Nothing in the listing should differ in your copy; retype it all exactly.

============

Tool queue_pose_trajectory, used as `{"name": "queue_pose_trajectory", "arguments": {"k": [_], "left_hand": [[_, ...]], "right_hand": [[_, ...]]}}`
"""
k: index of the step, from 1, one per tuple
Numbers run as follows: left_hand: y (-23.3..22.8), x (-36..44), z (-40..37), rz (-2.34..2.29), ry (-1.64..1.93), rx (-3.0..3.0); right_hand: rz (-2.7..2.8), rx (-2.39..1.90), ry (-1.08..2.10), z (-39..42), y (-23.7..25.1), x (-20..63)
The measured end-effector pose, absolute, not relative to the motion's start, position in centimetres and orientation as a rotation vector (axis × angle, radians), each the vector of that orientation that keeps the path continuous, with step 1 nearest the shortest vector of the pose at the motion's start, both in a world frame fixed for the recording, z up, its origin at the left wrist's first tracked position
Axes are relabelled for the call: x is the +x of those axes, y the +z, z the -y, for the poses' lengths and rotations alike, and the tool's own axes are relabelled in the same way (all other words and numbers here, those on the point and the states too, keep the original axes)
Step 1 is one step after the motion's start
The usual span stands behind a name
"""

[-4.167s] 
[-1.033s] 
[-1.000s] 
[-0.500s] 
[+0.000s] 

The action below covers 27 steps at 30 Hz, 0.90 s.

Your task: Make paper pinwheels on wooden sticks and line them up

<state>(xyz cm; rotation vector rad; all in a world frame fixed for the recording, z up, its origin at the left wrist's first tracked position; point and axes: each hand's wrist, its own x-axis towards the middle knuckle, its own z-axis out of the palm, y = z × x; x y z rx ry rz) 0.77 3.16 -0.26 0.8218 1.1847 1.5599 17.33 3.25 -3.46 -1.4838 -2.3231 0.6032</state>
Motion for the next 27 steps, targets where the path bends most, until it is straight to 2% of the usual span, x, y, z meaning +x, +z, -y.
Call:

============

Exercise result:
Tool queue_pose_trajectory, used as `{"name": "queue_pose_trajectory", "arguments": {"k": [_], "left_hand": [[_, ...]], "right_hand": [[_, ...]]}}`
"""
k: index of the step, from 1, one per tuple
Numbers run as follows: left_hand: y (-23.3..22.8), x (-36..44), z (-40..37), rz (-2.34..2.29), ry (-1.64..1.93), rx (-3.0..3.0); right_hand: rz (-2.7..2.8), rx (-2.39..1.90), ry (-1.08..2.10), z (-39..42), y (-23.7..25.1), x (-20..63)
The measured end-effector pose, absolute, not relative to the motion's start, position in centimetres and orientation as a rotation vector (axis × angle, radians), each the vector of that orientation that keeps the path continuous, with step 1 nearest the shortest vector of the pose at the motion's start, both in a world frame fixed for the recording, z up, its origin at the left wrist's first tracked position
Axes are relabelled for the call: x is the +x of those axes, y the +z, z the -y, for the poses' lengths and rotations alike, and the tool's own axes are relabelled in the same way (all other words and numbers here, those on the point and the states too, keep the original axes)
Step 1 is one step after the motion's start
The usual span stands behind a name
"""

[-4.167s] 
[-1.033s] 
[-1.000s] 
[-0.500s] 
[+0.000s] 

The action below covers 27 steps at 30 Hz, 0.90 s.

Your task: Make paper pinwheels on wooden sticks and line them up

<state>(xyz cm; rotation vector rad; all in a world frame fixed for the recording, z up, its origin at the left wrist's first tracked position; point and axes: each hand's wrist, its own x-axis towards the middle knuckle, its own z-axis out of the palm, y = z × x; x y z rx ry rz) 0.77 3.16 -0.26 0.8218 1.1847 1.5599 17.33 3.25 -3.46 -1.4838 -2.3231 0.6032</state>
Motion for the next 27 steps, targets where the path bends most, until it is straight to 2% of the usual span, x, y, z meaning +x, +z, -y.
Call:

The exercise closes with this answer.